Task objective -
What lines in the entries below contain the word "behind"? Copy all of them.

Dataset excerpts -
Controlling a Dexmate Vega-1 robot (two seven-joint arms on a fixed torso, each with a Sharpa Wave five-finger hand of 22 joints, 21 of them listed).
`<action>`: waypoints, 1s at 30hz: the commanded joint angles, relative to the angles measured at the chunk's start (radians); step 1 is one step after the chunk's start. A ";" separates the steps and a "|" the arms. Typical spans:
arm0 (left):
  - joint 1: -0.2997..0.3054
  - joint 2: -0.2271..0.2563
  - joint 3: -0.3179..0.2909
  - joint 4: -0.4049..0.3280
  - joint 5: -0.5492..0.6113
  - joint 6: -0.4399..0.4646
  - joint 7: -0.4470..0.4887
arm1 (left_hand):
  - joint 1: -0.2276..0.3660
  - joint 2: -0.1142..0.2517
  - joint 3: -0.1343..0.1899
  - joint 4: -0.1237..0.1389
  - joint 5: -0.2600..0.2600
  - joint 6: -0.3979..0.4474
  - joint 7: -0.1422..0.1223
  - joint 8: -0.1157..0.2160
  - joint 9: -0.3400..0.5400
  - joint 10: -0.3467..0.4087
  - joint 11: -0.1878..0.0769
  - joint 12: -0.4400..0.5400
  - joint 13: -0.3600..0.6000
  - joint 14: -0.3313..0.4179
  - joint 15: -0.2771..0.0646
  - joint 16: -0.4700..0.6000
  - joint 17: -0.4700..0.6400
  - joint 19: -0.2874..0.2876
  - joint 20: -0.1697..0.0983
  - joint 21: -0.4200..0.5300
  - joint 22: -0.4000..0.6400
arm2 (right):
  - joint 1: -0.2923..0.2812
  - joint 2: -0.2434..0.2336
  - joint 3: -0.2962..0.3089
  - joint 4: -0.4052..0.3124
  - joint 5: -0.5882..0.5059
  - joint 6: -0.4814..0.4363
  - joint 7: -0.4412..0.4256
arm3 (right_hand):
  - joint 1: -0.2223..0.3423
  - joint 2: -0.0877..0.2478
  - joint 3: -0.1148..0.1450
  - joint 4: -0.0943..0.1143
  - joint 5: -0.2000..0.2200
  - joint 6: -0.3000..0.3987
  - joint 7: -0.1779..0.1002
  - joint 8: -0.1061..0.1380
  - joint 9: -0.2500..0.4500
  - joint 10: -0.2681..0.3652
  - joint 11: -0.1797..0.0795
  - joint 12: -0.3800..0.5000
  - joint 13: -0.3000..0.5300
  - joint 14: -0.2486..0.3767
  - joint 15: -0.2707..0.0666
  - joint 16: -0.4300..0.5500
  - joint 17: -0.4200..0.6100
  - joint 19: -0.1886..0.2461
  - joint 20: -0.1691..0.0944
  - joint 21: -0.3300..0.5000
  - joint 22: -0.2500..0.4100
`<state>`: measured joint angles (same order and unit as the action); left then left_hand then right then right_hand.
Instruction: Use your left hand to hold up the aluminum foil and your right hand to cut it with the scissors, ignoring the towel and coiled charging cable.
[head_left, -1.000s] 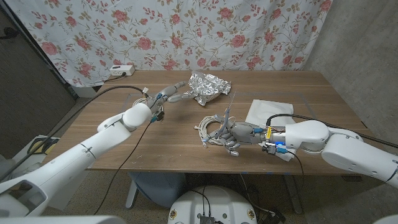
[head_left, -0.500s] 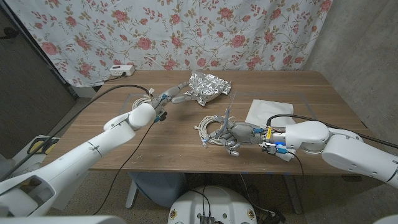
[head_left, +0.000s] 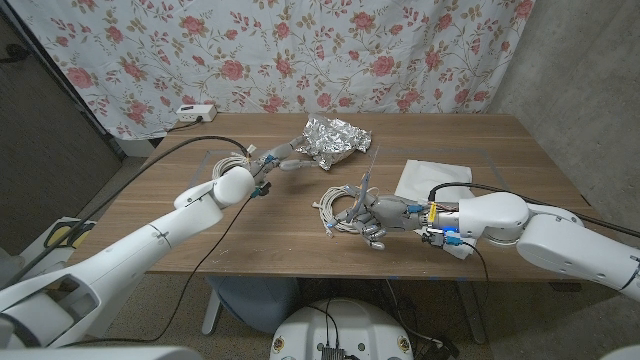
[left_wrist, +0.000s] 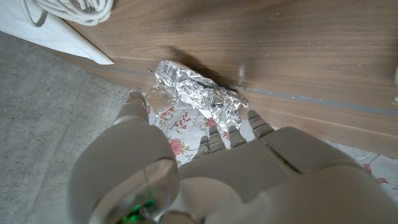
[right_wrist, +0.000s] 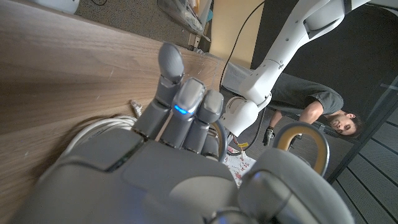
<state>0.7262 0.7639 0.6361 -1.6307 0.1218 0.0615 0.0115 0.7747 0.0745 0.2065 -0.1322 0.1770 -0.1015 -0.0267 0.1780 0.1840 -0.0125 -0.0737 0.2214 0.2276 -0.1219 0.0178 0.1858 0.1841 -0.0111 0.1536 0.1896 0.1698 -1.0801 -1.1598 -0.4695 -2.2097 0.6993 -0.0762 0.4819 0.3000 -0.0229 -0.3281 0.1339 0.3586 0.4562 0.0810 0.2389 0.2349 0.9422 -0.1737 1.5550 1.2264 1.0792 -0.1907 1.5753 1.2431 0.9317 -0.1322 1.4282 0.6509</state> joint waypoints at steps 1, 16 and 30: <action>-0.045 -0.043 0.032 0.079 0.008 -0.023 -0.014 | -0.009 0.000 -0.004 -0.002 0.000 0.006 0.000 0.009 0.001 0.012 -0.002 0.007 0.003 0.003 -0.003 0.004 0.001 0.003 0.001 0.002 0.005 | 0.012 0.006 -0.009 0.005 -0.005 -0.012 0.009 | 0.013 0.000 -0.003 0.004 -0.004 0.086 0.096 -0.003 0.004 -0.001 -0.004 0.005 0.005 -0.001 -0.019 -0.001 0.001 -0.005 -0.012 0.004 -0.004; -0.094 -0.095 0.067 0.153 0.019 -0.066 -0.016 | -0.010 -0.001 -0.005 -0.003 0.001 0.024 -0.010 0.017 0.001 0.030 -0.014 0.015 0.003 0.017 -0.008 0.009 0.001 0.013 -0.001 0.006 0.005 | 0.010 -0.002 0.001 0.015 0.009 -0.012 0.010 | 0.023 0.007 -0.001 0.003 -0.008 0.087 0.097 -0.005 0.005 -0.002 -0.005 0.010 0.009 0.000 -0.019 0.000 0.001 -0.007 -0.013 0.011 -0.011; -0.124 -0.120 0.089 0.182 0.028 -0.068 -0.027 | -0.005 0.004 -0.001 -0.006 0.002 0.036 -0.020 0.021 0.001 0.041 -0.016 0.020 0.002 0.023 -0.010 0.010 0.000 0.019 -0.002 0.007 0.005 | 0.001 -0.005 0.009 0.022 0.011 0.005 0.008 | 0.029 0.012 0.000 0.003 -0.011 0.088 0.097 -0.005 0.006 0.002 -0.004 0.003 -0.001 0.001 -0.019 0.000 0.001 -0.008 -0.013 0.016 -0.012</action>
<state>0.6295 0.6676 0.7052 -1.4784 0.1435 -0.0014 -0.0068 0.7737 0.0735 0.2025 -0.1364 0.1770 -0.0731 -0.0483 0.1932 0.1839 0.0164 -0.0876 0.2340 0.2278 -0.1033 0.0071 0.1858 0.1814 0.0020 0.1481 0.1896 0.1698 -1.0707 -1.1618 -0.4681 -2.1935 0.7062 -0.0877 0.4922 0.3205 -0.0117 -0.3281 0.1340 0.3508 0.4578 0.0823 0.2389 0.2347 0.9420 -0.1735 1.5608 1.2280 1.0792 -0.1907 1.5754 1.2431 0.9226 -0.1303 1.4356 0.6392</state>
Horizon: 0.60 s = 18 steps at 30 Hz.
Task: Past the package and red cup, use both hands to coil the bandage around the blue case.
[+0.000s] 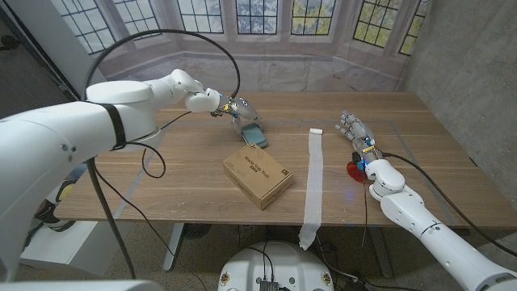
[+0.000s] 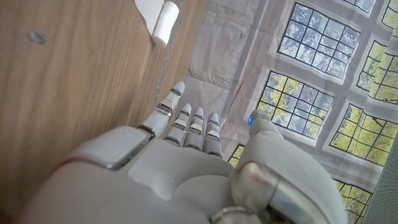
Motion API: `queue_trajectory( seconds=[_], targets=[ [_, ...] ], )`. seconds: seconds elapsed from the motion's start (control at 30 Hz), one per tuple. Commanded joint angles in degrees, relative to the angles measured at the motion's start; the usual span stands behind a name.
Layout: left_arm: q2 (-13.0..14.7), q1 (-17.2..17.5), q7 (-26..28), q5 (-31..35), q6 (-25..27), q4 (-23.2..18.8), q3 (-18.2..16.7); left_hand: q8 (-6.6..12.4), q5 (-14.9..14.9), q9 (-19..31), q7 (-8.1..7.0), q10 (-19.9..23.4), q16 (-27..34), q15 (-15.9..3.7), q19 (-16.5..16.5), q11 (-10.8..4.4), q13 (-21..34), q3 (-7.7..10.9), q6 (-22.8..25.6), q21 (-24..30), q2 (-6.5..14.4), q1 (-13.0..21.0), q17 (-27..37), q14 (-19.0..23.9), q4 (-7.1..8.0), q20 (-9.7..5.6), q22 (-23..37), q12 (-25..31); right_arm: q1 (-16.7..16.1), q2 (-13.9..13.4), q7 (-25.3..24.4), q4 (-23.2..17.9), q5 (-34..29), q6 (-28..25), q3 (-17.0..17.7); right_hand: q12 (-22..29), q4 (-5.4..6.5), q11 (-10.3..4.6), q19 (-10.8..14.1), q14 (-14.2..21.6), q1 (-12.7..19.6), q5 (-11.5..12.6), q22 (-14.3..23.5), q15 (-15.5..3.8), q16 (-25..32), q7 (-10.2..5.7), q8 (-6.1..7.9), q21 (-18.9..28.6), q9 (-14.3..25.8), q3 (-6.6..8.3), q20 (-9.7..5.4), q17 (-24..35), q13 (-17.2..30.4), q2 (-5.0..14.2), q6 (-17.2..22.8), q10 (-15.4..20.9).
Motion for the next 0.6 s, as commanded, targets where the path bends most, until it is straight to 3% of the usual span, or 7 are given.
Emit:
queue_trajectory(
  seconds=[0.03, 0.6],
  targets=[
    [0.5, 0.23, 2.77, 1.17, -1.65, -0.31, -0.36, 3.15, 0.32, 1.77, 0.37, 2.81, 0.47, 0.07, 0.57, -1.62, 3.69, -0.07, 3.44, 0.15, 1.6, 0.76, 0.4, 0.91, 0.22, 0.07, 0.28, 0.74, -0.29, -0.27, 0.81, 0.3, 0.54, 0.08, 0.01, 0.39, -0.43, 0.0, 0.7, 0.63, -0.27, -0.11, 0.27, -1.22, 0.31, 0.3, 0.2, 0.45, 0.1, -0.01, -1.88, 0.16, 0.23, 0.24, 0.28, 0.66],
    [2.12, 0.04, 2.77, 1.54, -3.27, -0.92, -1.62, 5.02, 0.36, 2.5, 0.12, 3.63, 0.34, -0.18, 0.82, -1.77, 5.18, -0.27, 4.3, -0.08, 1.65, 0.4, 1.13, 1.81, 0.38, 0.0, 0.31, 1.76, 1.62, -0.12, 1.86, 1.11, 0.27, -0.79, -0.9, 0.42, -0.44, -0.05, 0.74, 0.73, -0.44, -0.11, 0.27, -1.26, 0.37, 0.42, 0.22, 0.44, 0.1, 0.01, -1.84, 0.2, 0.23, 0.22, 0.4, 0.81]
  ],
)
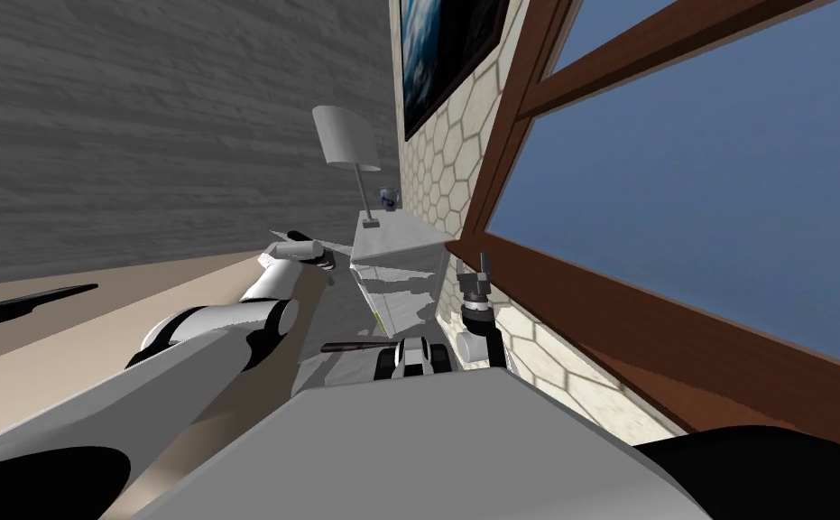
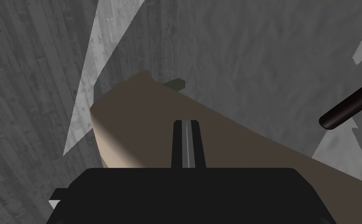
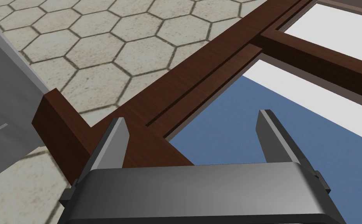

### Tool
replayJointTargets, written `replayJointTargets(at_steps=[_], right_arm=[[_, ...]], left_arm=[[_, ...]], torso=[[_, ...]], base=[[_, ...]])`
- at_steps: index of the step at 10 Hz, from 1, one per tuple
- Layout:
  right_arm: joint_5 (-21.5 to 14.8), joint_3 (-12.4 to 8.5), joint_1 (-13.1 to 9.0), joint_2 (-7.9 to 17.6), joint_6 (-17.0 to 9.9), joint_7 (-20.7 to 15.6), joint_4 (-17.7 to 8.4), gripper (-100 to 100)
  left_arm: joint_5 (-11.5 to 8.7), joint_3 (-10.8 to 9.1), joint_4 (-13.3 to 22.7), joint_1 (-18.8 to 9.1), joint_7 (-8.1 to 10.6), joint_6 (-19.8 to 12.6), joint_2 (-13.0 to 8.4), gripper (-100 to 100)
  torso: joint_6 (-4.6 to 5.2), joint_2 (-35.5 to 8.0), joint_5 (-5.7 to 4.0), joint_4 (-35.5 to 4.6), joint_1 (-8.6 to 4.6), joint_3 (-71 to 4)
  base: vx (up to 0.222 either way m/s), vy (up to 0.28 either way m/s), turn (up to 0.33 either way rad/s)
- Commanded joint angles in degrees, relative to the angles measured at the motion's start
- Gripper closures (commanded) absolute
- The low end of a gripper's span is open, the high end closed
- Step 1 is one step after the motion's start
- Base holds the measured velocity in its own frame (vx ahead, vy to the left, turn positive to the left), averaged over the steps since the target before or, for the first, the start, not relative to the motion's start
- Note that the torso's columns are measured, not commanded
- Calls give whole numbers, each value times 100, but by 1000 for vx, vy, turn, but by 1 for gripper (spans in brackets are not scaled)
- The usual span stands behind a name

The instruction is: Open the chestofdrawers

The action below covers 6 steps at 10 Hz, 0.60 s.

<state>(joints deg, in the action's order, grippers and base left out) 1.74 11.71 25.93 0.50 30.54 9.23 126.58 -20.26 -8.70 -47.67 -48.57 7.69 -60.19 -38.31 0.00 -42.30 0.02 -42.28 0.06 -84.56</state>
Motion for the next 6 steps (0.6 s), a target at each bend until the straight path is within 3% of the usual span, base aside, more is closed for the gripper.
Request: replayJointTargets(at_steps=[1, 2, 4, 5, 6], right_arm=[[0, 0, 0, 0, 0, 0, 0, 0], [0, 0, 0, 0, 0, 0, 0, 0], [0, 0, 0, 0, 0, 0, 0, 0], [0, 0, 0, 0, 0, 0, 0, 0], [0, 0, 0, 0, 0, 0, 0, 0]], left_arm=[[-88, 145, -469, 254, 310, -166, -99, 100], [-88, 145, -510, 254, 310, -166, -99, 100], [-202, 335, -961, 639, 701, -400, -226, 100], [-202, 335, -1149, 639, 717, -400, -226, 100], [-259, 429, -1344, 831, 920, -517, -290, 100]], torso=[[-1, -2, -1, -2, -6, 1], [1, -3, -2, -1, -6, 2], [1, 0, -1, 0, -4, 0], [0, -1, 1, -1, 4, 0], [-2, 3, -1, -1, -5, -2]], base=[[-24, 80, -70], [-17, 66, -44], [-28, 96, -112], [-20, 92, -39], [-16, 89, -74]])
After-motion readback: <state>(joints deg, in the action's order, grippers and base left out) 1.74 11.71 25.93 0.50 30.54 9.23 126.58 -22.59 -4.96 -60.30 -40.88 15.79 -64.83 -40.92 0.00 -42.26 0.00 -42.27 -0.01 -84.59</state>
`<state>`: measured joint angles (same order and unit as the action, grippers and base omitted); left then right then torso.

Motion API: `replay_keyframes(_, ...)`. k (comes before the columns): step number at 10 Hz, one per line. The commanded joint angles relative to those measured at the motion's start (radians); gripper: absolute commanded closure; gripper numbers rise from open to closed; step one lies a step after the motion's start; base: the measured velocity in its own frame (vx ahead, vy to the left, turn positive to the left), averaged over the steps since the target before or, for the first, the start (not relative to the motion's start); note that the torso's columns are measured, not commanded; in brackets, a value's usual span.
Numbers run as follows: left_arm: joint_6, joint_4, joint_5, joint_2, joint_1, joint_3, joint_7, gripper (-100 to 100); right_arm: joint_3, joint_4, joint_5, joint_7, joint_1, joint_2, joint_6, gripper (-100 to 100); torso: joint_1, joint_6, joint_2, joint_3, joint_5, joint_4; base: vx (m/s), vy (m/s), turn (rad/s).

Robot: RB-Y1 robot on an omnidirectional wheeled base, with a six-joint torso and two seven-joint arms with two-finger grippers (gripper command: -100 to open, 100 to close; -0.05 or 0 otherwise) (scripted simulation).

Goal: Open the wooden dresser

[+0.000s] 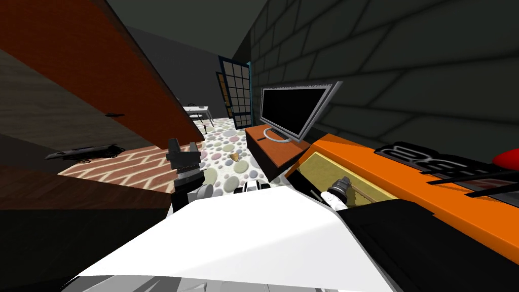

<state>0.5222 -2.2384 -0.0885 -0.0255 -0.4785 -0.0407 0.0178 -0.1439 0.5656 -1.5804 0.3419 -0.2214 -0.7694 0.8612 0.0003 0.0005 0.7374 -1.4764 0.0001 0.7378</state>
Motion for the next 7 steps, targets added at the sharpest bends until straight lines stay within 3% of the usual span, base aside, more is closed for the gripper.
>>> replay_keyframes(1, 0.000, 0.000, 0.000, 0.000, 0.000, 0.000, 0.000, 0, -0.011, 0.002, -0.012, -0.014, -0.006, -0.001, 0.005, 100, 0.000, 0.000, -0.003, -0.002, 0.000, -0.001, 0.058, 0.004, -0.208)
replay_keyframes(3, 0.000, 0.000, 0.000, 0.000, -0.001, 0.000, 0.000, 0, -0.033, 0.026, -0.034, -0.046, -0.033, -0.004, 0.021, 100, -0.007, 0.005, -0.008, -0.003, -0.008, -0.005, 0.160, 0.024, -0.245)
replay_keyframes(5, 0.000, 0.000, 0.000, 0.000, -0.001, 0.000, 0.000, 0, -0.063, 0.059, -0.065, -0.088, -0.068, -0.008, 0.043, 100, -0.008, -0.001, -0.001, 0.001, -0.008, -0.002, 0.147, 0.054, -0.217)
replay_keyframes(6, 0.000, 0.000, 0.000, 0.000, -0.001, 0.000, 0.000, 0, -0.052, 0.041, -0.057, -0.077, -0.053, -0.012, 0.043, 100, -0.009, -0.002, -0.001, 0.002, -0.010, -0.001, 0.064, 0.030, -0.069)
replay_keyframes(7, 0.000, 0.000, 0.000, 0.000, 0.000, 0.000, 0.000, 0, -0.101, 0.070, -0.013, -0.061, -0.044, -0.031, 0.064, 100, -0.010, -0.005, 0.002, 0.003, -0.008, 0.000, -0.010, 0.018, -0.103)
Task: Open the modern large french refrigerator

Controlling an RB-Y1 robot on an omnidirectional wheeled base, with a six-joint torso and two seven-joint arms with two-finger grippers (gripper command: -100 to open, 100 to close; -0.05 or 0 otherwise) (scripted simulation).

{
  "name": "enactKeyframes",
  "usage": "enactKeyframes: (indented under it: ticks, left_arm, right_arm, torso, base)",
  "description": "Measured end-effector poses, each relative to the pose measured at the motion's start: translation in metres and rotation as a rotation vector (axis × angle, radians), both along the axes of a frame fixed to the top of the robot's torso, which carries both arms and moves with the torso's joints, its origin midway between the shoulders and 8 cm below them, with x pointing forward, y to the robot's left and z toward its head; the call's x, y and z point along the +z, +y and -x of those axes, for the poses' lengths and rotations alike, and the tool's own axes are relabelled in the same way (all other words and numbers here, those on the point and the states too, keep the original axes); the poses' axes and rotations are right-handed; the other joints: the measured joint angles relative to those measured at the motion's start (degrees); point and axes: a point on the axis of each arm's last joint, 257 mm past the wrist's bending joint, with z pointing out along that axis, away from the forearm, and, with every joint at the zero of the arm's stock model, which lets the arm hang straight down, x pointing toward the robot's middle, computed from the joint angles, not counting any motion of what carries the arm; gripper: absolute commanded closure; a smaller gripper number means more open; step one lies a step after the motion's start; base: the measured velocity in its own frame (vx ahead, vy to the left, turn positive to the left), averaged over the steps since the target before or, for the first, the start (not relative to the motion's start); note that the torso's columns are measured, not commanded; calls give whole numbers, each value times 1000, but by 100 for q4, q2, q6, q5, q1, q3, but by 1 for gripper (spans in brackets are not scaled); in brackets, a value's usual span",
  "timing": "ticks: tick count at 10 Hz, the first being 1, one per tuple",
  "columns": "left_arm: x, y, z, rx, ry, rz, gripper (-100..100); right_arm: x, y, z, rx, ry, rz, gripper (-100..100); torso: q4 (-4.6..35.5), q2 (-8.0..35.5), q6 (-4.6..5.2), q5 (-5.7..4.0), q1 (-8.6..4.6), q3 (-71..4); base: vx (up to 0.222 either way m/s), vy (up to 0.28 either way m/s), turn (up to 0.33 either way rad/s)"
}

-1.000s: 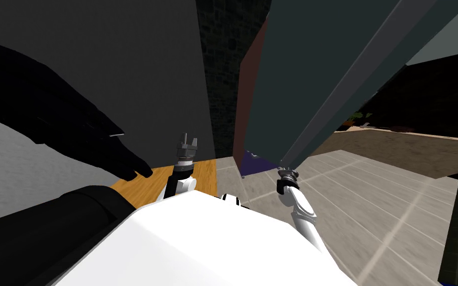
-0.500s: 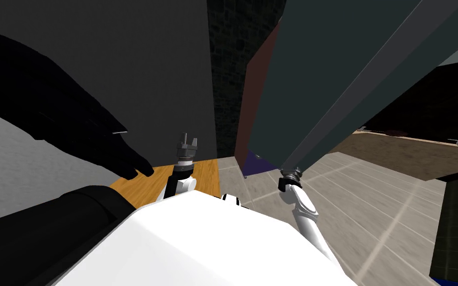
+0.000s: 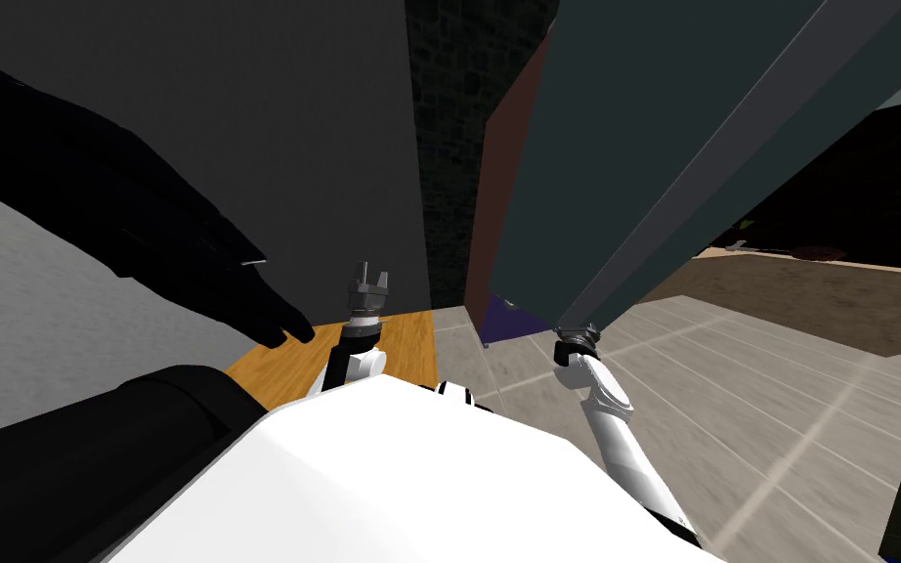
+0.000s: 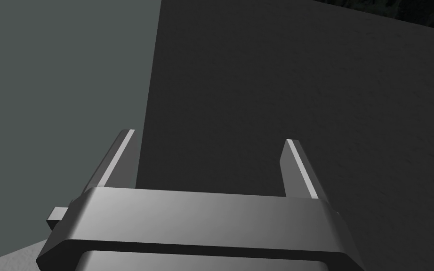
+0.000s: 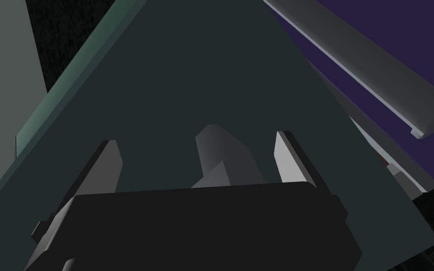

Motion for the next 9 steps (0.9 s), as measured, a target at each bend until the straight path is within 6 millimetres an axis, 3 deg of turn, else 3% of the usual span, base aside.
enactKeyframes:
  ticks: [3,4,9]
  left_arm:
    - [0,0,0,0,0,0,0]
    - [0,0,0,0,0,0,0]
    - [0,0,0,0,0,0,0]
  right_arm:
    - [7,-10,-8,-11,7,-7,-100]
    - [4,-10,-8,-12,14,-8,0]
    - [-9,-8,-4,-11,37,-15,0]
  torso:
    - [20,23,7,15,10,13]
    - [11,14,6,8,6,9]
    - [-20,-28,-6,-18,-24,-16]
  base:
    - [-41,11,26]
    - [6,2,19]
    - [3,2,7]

Exercise solution -
Motion API: `queue_trajectory( seconds=[_], targets=[ [_, ...] ], )`. seconds: seconds elapsed from the motion's start (control at 30 Hz), one per tuple. Commanded joint angles in degrees, relative to the angles measured at the motion's start; the usual span stands behind a name.
- The usual span stands behind a name

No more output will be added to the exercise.